The complete listing should be restated word for word.
BEGIN GIVEN DATA
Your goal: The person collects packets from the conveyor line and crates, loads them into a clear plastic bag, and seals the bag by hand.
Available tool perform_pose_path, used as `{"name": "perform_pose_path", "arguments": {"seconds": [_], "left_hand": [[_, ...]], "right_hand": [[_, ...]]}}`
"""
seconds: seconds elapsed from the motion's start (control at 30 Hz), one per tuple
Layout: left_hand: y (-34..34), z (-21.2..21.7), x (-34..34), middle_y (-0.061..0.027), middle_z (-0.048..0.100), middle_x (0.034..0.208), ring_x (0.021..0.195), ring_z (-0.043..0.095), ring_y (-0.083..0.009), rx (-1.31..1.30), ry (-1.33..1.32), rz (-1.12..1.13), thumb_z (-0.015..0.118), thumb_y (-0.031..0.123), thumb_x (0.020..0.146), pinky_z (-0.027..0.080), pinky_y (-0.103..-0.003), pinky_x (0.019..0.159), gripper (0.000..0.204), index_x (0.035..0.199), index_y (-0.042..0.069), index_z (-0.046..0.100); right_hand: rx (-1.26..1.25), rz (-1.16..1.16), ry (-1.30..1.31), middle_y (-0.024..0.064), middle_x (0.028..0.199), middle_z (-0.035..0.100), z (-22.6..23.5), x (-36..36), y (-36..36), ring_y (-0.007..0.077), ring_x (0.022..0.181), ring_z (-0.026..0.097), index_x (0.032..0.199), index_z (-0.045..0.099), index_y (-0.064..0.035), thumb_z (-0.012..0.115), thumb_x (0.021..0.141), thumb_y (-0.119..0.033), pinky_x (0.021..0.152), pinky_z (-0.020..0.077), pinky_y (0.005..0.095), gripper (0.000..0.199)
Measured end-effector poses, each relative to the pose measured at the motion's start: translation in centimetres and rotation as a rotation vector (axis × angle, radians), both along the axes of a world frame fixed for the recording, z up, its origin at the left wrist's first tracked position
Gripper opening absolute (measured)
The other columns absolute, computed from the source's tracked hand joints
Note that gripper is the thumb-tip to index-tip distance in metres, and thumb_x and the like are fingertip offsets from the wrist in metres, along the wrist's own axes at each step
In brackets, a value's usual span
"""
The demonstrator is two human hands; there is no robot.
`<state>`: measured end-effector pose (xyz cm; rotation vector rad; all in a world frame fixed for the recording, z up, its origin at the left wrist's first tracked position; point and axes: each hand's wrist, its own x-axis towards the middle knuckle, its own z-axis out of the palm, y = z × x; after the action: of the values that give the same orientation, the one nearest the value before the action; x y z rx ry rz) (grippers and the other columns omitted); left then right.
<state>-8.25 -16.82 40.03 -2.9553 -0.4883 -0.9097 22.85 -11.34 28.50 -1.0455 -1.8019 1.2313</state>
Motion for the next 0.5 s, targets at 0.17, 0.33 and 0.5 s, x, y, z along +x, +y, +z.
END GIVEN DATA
* **ANSWER**
Your goal: The person collects packets from the conveyor line and crates, loads them into a clear plastic bag, and seals the bag by hand.
Available tool perform_pose_path, used as `{"name": "perform_pose_path", "arguments": {"seconds": [_], "left_hand": [[_, ...]], "right_hand": [[_, ...]]}}`
"""
seconds: seconds elapsed from the motion's start (control at 30 Hz), one per tuple
Layout: left_hand: y (-34..34), z (-21.2..21.7), x (-34..34), middle_y (-0.061..0.027), middle_z (-0.048..0.100), middle_x (0.034..0.208), ring_x (0.021..0.195), ring_z (-0.043..0.095), ring_y (-0.083..0.009), rx (-1.31..1.30), ry (-1.33..1.32), rz (-1.12..1.13), thumb_z (-0.015..0.118), thumb_y (-0.031..0.123), thumb_x (0.020..0.146), pinky_z (-0.027..0.080), pinky_y (-0.103..-0.003), pinky_x (0.019..0.159), gripper (0.000..0.204), index_x (0.035..0.199), index_y (-0.042..0.069), index_z (-0.046..0.100); right_hand: rx (-1.26..1.25), rz (-1.16..1.16), ry (-1.30..1.31), middle_y (-0.024..0.064), middle_x (0.028..0.199), middle_z (-0.035..0.100), z (-22.6..23.5), x (-36..36), y (-36..36), ring_y (-0.007..0.077), ring_x (0.022..0.181), ring_z (-0.026..0.097), index_x (0.032..0.199), index_z (-0.045..0.099), index_y (-0.064..0.035), thumb_z (-0.012..0.115), thumb_x (0.021..0.141), thumb_y (-0.119..0.033), pinky_x (0.021..0.152), pinky_z (-0.020..0.077), pinky_y (0.005..0.095), gripper (0.000..0.199)
Measured end-effector poses, each relative to the pose measured at the motion's start: translation in centimetres and rotation as a rotation vector (axis × angle, radians), both along the axes of a world frame fixed for the recording, z up, its origin at the left wrist's first tracked position
Gripper opening absolute (measured)
The other columns absolute, computed from the source's tracked hand joints
Note that gripper is the thumb-tip to index-tip distance in metres, and thumb_x and the like are fingertip offsets from the wrist in metres, along the wrist's own axes at each step
In brackets, a value's usual span
"""
The demonstrator is two human hands; there is no robot.
`<state>`: measured end-effector pose (xyz cm; rotation vector rad; all in a world frame fixed for the recording, z up, its origin at the left wrist's first tracked position; point and axes: each hand's wrist, its own x-axis towards the middle knuckle, its own z-axis out of the palm, y = z × x; after the action: of the values that give the same orientation, the one nearest the value before the action; x y z rx ry rz) (grippers and the other columns omitted); left then right.
<state>-8.25 -16.82 40.03 -2.9553 -0.4883 -0.9097 22.85 -11.34 28.50 -1.0455 -1.8019 1.2313</state>
Motion for the next 0.5 s, targets at 0.17, 0.33 and 0.5 s, x, y, z along +x, +y, +z.

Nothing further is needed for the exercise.